Your goal: Ignoring every picture, return the lines of the listing below word for word, from the line that holds "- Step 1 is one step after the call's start" through the line that holds "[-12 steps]".

Given entries:
/---
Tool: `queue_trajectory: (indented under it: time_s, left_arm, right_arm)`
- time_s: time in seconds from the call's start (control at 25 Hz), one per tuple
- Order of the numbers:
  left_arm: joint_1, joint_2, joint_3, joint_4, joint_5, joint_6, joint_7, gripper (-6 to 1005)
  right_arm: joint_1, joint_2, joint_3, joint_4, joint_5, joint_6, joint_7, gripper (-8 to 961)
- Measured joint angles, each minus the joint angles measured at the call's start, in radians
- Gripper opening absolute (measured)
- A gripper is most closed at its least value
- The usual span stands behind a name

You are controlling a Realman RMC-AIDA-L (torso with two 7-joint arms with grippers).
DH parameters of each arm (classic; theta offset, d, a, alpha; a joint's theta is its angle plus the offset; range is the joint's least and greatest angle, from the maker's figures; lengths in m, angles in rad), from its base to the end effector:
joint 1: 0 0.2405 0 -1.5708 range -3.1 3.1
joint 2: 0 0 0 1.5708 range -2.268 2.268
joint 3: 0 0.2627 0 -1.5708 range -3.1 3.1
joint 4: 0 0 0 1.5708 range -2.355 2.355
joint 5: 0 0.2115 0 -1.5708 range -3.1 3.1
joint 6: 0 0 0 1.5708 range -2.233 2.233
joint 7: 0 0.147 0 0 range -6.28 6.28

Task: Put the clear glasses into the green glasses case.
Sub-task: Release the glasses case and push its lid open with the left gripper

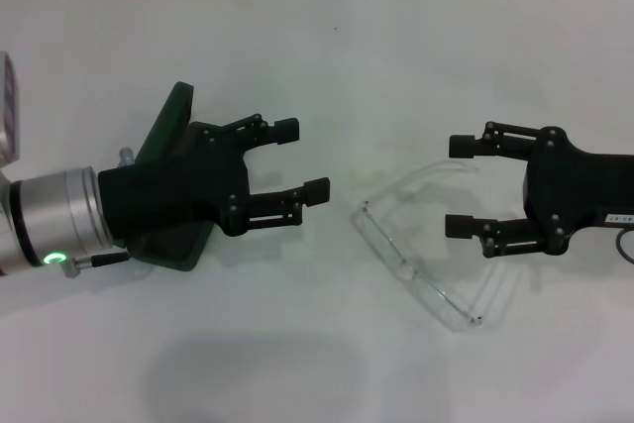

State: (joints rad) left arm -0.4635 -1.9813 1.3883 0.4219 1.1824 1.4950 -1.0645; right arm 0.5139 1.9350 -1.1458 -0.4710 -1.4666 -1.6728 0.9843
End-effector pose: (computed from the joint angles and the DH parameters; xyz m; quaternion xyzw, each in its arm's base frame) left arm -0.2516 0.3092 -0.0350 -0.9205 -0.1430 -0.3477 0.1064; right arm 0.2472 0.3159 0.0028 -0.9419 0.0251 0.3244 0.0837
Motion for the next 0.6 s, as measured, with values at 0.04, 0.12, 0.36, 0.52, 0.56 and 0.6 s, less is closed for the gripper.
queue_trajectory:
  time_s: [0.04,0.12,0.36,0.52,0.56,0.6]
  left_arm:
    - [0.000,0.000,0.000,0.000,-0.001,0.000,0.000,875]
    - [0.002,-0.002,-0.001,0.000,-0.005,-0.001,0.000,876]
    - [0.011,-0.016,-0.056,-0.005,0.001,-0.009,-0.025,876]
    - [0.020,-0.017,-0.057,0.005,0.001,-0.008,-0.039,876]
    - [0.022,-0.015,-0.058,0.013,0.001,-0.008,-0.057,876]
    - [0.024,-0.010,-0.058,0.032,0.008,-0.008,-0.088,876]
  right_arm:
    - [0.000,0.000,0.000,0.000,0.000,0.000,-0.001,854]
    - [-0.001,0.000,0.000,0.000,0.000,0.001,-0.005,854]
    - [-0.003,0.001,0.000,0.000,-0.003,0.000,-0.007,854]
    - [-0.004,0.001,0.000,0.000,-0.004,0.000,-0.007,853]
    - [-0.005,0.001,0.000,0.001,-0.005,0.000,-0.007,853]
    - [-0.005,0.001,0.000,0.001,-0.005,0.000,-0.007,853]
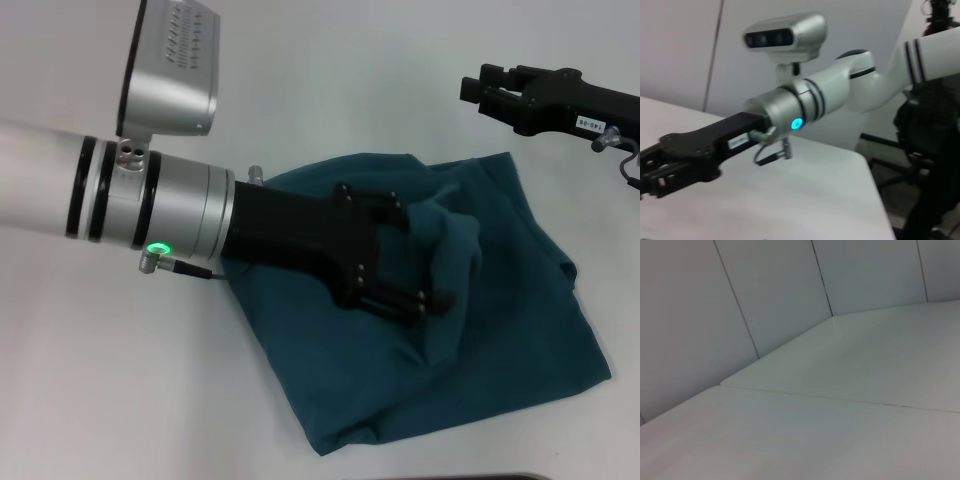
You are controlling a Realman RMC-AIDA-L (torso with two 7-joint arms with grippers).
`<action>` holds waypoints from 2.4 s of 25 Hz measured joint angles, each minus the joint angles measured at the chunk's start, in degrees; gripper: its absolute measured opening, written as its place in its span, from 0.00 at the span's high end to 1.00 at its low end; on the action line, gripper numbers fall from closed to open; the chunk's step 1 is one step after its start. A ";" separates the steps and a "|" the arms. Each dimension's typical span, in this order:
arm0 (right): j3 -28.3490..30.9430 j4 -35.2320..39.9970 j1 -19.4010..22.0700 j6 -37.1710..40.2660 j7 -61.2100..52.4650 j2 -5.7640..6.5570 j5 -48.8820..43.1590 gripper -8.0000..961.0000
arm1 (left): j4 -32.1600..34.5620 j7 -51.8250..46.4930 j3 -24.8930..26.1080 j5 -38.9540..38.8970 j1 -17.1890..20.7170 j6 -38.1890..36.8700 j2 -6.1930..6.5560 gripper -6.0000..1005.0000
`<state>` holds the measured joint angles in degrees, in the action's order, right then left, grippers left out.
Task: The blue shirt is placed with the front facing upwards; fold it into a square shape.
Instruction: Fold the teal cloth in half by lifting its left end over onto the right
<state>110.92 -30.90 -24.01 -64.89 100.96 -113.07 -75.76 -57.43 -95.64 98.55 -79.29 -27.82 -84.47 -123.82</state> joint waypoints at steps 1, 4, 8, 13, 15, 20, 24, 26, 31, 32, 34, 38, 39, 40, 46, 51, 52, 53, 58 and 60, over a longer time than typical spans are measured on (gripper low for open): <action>0.00 0.10 0.03 -0.01 0.02 0.13 0.00 0.58 | -0.16 -0.02 0.18 -0.10 0.12 -0.94 -0.03 0.10; 0.00 0.06 0.29 0.03 0.06 0.37 0.00 0.58 | -0.54 -0.03 0.07 -0.62 0.09 -2.26 -0.27 0.10; 0.00 -0.25 0.50 -0.10 0.65 0.53 0.00 0.58 | -0.47 0.09 -1.78 -0.51 -0.87 -1.35 -0.51 0.10; 0.04 -0.14 0.57 -0.21 0.73 0.77 -0.34 0.58 | -0.15 0.36 -4.16 -0.55 -2.35 3.30 -0.57 0.10; 0.14 -0.09 0.65 -0.28 0.73 0.77 -0.63 0.58 | -0.11 0.40 -5.41 -0.99 -2.75 5.78 -0.65 0.09; 0.18 0.15 0.72 -0.36 0.73 0.77 -0.74 0.58 | -0.15 0.78 -8.94 -4.22 -3.47 9.48 -0.76 0.10; 0.18 0.21 0.73 -0.49 0.73 0.64 -0.78 0.58 | -0.36 1.58 -9.89 -5.85 -3.11 12.07 -0.81 0.10; 0.18 0.22 0.83 -0.52 0.73 0.52 -0.83 0.58 | -0.43 1.52 -9.95 -5.88 -2.94 13.36 -0.81 0.10; 0.18 -0.13 1.20 -0.59 0.73 0.26 -0.88 0.58 | -0.72 1.69 -9.95 -5.90 -2.55 15.45 -0.64 0.10; 0.18 -0.15 1.21 -0.59 0.73 0.22 -0.88 0.58 | -1.04 1.73 -10.00 -5.90 -2.53 15.46 -0.59 0.10; 0.18 -0.16 1.22 -0.60 0.73 0.18 -0.89 0.58 | -1.95 1.88 -10.09 -5.87 -2.28 15.17 -0.54 0.10; 0.20 -0.24 0.99 -0.48 0.63 0.12 -0.88 0.58 | -3.20 1.86 -10.90 -4.99 -1.77 14.90 -0.46 0.10; 0.40 -0.25 0.90 -0.45 0.58 0.12 -0.88 0.58 | -3.29 1.70 -11.00 -4.49 -1.78 14.82 -0.40 0.10; 0.59 -0.21 0.82 -0.42 0.57 0.11 -0.88 0.58 | -3.35 1.42 -11.04 -3.95 -1.81 14.73 -0.34 0.10; 1.51 -0.10 0.56 -0.19 0.69 -0.21 -0.87 0.58 | -3.54 -1.79 -8.68 0.24 -2.38 14.75 -0.20 0.10; 1.99 -0.07 0.54 -0.10 0.72 -0.25 -0.88 0.59 | -4.37 -5.89 -7.24 4.05 -2.86 13.96 -0.19 0.10; 2.18 -0.03 0.55 -0.13 0.72 -0.24 -0.88 0.59 | -4.64 -6.21 -7.21 4.33 -2.78 13.92 -0.19 0.10; 2.31 -0.02 0.61 -0.20 0.73 -0.25 -0.88 0.59 | -5.19 -6.77 -7.14 4.79 -2.57 13.88 -0.19 0.10; 2.45 -0.28 1.14 -0.66 0.73 -0.34 -0.88 0.59 | -6.88 -7.50 -7.02 5.15 -1.36 13.28 -0.19 0.10; 2.57 -0.30 1.17 -0.74 0.73 -0.34 -0.88 0.59 | -7.74 -7.53 -6.60 5.15 -0.94 12.11 -0.19 0.10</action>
<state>113.48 -31.19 -22.83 -65.62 101.69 -113.42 -76.64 -65.17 -103.17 91.95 -74.14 -28.76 -72.36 -124.01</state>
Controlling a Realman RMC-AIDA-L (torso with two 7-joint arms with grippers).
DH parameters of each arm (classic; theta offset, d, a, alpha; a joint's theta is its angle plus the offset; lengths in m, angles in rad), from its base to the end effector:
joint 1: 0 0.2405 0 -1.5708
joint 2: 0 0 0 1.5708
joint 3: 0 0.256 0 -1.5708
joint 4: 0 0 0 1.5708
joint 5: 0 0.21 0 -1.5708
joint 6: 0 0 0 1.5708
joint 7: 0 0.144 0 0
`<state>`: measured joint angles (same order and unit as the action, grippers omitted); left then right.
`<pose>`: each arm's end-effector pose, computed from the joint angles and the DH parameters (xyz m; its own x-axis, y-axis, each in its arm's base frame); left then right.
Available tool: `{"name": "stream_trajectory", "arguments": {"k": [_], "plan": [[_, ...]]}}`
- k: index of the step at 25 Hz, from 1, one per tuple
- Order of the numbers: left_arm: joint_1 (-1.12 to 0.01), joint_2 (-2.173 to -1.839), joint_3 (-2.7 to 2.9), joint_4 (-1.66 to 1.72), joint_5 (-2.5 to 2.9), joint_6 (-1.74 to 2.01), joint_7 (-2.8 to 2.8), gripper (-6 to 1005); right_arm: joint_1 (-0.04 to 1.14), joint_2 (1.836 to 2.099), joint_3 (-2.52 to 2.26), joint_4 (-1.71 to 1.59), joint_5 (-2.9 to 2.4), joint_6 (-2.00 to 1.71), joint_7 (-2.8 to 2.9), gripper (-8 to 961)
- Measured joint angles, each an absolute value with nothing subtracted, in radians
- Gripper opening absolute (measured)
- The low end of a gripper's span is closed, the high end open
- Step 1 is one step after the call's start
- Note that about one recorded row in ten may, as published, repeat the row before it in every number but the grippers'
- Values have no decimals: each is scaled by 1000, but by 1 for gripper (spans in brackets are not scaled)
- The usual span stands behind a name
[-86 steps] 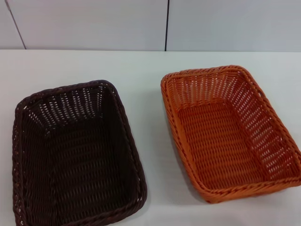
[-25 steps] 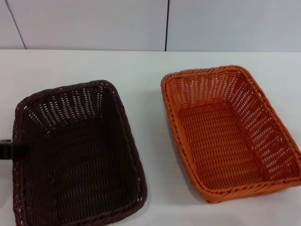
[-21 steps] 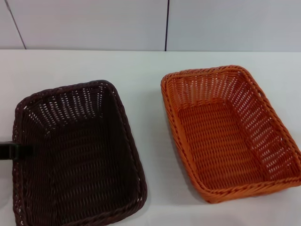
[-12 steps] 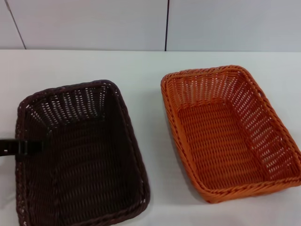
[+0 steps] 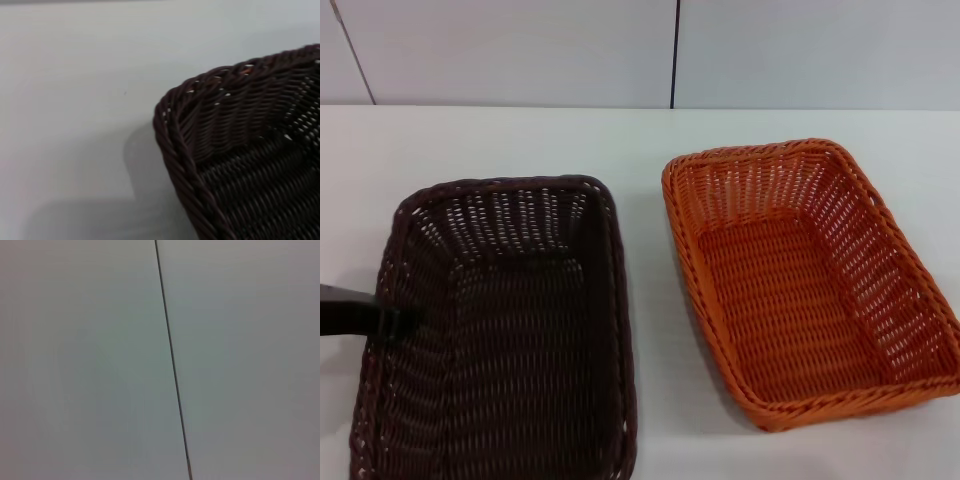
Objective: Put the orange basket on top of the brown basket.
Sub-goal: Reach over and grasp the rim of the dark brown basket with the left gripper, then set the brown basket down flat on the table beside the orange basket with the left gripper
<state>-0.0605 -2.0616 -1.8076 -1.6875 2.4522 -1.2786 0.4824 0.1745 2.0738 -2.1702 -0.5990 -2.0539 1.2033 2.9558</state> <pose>-0.2648 0.2920 0.0629 0.5689 0.7763 0.2716 0.7449 -0.3464 -0.5702 0.3301 0.2933 0.0175 0.6449 0.1904 -0.7402 -0.7621 0.2332 -0.6040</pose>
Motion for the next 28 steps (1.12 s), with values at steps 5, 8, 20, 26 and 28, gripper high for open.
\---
Response for this exercise:
- Step 1 is one step after the call's start
- Note that about one recorded row in ten may, as published, repeat the row before it in every number but the grippers'
- Values have no decimals: each is scaled by 1000, but by 1 for gripper (spans in brackets are not scaled)
- The usual span stands behind a name
[-86 steps] 
[-25 steps] 
[-21 steps] 
[-12 steps] 

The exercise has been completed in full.